Leave every picture out and return the rest of the listing verbatim.

---+---

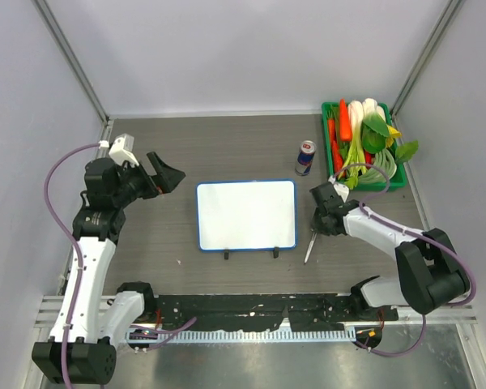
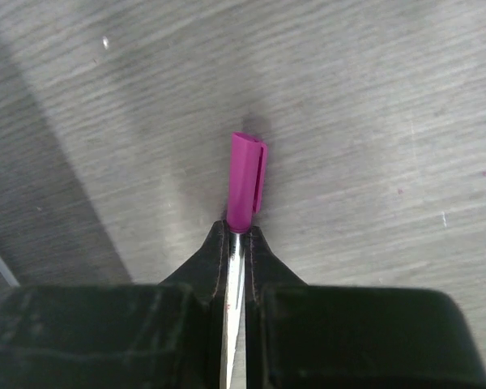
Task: Write a sentence on the whiteboard
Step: Pick up the whiteboard marker from the center of the board, then pass from the right arm to the left
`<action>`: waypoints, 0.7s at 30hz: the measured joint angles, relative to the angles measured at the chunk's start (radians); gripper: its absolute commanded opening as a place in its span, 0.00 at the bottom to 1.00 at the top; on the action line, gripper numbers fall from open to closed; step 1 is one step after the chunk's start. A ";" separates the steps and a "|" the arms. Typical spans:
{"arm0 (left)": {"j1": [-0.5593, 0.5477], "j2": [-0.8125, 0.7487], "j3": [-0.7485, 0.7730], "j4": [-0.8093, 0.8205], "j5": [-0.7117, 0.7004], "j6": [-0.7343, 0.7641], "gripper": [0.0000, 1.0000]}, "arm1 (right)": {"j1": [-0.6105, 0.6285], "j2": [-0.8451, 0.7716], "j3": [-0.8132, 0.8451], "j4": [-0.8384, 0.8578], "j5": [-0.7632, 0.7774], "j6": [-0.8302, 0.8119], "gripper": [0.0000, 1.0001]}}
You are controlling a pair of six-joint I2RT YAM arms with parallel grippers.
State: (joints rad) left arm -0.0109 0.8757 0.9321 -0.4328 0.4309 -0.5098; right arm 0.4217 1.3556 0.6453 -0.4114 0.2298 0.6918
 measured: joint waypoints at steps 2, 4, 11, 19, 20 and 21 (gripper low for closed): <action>0.000 -0.011 0.006 -0.001 0.020 0.005 1.00 | 0.000 -0.019 0.000 -0.029 0.004 -0.001 0.02; 0.000 -0.019 0.020 -0.007 0.047 0.017 1.00 | 0.000 -0.067 0.015 -0.085 0.016 -0.008 0.02; -0.104 0.017 0.121 -0.032 0.088 0.031 1.00 | 0.000 -0.276 0.276 -0.173 0.081 -0.062 0.01; -0.531 0.206 0.203 0.014 0.023 0.025 0.97 | 0.000 -0.391 0.421 -0.141 0.006 -0.084 0.01; -0.571 0.240 0.211 0.027 0.017 0.020 0.97 | 0.000 -0.393 0.424 -0.137 -0.014 -0.080 0.01; -0.610 0.272 0.220 0.042 0.010 0.018 0.97 | 0.000 -0.394 0.424 -0.134 -0.033 -0.074 0.01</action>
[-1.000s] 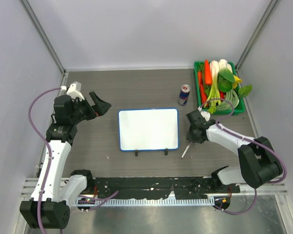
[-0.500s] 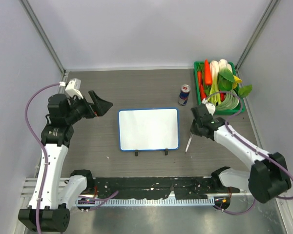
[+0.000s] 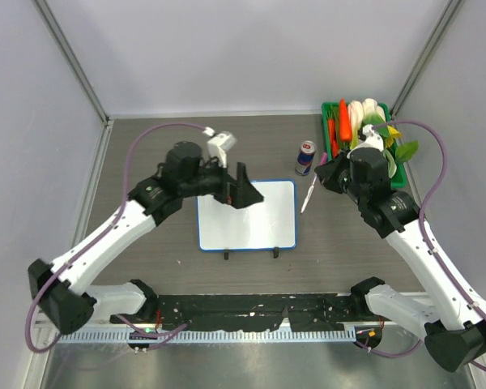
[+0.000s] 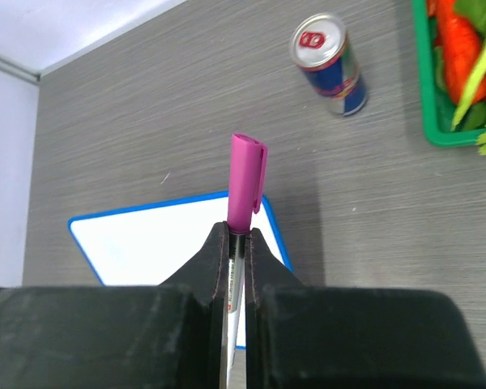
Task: Write a sentence on the whiteboard
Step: Pass from the right arm to the left
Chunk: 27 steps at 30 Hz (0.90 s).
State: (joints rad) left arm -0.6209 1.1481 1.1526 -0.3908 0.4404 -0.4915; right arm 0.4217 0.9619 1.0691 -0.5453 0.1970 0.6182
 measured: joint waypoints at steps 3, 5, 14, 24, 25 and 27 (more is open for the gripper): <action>-0.123 0.132 0.049 0.053 -0.011 -0.007 0.95 | 0.000 0.000 0.000 0.001 -0.050 0.022 0.01; -0.179 0.213 0.093 0.076 -0.011 -0.013 0.93 | 0.000 -0.008 -0.002 0.007 -0.073 0.037 0.02; -0.287 0.441 0.198 0.203 0.009 -0.058 0.70 | 0.000 -0.083 -0.004 0.031 -0.095 0.067 0.02; -0.294 0.463 0.206 0.266 0.011 -0.079 0.00 | -0.002 -0.086 -0.004 0.043 -0.105 0.074 0.09; -0.294 0.463 0.206 0.263 0.009 -0.076 0.00 | -0.002 -0.085 -0.004 0.044 -0.105 0.074 0.12; -0.294 0.463 0.206 0.260 -0.004 -0.072 0.00 | -0.003 -0.085 -0.004 0.044 -0.107 0.072 0.26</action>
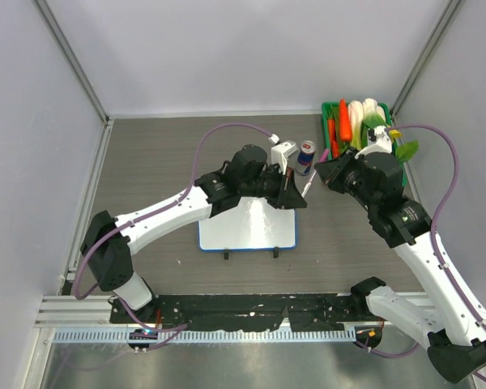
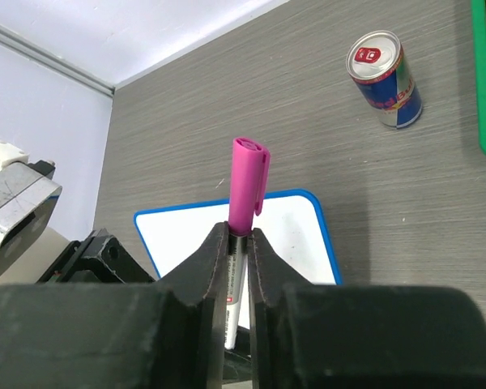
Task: Write a sentence on the whiteboard
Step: Pass from the right arm to the left, then pass from the left arm to the right
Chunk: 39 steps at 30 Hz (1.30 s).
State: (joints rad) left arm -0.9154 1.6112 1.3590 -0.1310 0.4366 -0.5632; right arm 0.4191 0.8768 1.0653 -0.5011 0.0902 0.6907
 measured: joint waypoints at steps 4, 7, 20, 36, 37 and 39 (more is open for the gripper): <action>0.007 -0.011 -0.010 -0.008 -0.034 0.011 0.00 | 0.000 0.000 0.001 -0.001 -0.019 -0.008 0.59; 0.055 -0.051 -0.055 -0.008 -0.044 0.012 0.00 | 0.000 0.000 0.003 -0.001 -0.032 -0.013 0.90; 0.373 -0.321 -0.168 -0.102 0.065 0.034 0.00 | 0.000 0.050 0.005 0.056 -0.195 -0.046 0.95; 0.471 -0.454 -0.099 -0.299 0.334 0.129 0.00 | 0.216 0.304 0.029 0.477 -0.469 -0.005 0.98; 0.471 -0.454 -0.099 -0.303 0.343 0.129 0.00 | 0.226 0.310 0.034 0.496 -0.475 -0.003 0.97; 0.471 -0.454 -0.099 -0.304 0.362 0.130 0.00 | 0.241 0.322 0.051 0.537 -0.486 -0.001 0.91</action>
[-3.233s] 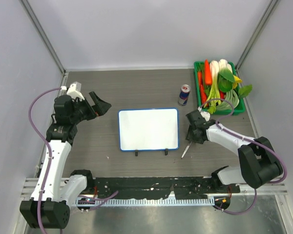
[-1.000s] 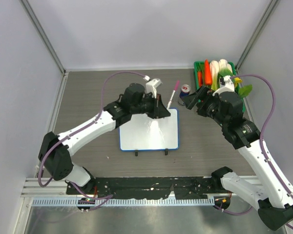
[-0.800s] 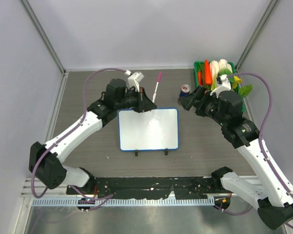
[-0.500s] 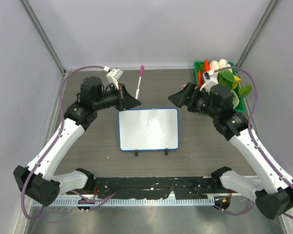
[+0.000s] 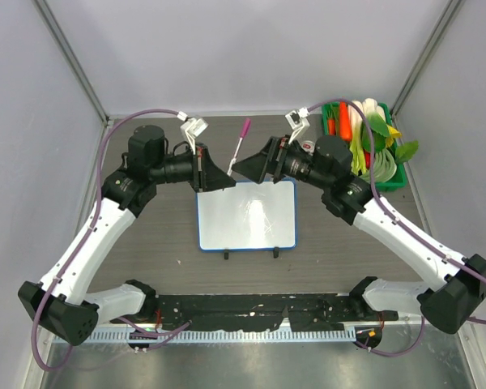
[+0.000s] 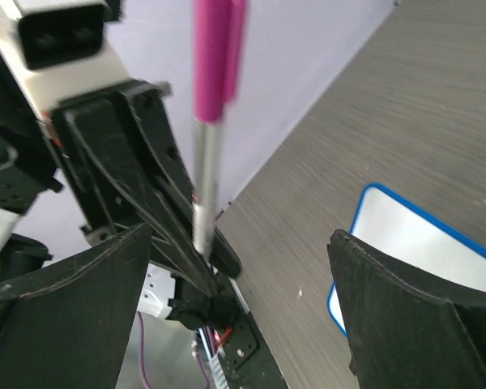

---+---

ANSWER SPACE
Task: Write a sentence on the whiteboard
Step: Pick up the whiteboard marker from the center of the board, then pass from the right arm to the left
`<action>`: waypoints, 0.7s at 30hz: the measured joint angles, relative to the angles measured at the chunk's start (radians); gripper: its absolute commanded opening as a place in its span, 0.00 at the bottom to 1.00 at the top; on the action line, gripper numbers fall from open to closed; step 1 is one step after the chunk's start. A ";" separates the steps and a "|" the arms. Typical spans:
{"arm0 (left)": {"j1": [-0.5593, 0.5477], "j2": [-0.8125, 0.7487], "j3": [-0.7485, 0.7730], "j4": [-0.8093, 0.8205], "j5": [-0.7117, 0.7004], "j6": [-0.7343, 0.7641], "gripper": [0.0000, 1.0000]}, "arm1 (right)": {"j1": [-0.6105, 0.6285], "j2": [-0.8451, 0.7716], "j3": [-0.8132, 0.8451], "j4": [-0.8384, 0.8578], "j5": [-0.7632, 0.7774], "j6": [-0.8302, 0.8119], "gripper": [0.0000, 1.0001]}}
You are controlling a pair of six-joint I2RT YAM arms with parallel grippers.
State: (joints rad) left arm -0.0109 0.8757 0.9321 -0.4328 0.4309 -0.5098; right arm 0.4217 1.3556 0.6453 -0.4114 0.2298 0.6918
 measured: joint waypoints at steps 2, 4, 11, 19, 20 and 21 (gripper low for closed): <action>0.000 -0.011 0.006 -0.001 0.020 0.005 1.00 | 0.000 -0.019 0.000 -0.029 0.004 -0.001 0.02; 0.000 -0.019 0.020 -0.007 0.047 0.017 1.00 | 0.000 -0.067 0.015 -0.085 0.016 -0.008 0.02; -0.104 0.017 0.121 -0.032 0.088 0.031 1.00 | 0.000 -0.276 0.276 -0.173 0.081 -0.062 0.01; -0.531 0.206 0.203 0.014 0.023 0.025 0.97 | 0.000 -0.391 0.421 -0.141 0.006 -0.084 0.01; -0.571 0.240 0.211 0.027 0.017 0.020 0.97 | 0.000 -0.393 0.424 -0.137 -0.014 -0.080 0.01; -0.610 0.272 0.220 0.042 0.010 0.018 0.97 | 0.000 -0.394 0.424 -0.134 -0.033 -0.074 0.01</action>
[-1.000s] 
[-0.500s] 
[+0.000s] 
[+0.000s] 
Task: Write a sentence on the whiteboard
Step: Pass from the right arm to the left
Chunk: 27 steps at 30 Hz (0.90 s).
State: (joints rad) left arm -0.6209 1.1481 1.1526 -0.3908 0.4404 -0.4915; right arm 0.4217 0.9619 1.0691 -0.5453 0.1970 0.6182
 measured: joint waypoints at steps 3, 5, 14, 24, 25 and 27 (more is open for the gripper): <action>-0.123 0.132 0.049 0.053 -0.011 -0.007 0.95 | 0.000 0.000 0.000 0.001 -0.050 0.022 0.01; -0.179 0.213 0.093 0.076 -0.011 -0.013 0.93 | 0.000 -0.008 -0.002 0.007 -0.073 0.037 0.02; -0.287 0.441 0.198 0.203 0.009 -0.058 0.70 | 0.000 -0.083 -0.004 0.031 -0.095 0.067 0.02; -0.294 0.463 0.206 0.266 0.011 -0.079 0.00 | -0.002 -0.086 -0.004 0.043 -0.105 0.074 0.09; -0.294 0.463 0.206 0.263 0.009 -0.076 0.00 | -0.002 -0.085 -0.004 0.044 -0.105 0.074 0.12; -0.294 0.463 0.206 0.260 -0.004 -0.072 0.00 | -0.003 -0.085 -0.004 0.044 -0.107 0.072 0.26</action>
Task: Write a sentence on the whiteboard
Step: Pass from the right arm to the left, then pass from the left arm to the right
Chunk: 39 steps at 30 Hz (1.30 s).
State: (joints rad) left arm -0.9154 1.6112 1.3590 -0.1310 0.4366 -0.5632; right arm 0.4191 0.8768 1.0653 -0.5011 0.0902 0.6907
 measured: joint waypoints at steps 4, 7, 20, 36, 37 and 39 (more is open for the gripper): <action>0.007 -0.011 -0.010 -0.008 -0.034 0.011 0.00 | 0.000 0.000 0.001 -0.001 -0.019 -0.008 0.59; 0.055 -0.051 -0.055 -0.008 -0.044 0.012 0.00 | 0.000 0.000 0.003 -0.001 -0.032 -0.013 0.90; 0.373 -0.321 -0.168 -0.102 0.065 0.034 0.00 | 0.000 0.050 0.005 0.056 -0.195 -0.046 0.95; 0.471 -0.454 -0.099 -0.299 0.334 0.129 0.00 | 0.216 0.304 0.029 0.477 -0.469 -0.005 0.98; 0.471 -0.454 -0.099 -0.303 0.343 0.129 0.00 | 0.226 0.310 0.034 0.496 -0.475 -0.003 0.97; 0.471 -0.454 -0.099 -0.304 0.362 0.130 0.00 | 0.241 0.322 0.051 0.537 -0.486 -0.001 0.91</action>
[-3.233s] 
[-1.000s] 
[-0.800s] 
[-0.500s] 
[+0.000s] 
[+0.000s] 

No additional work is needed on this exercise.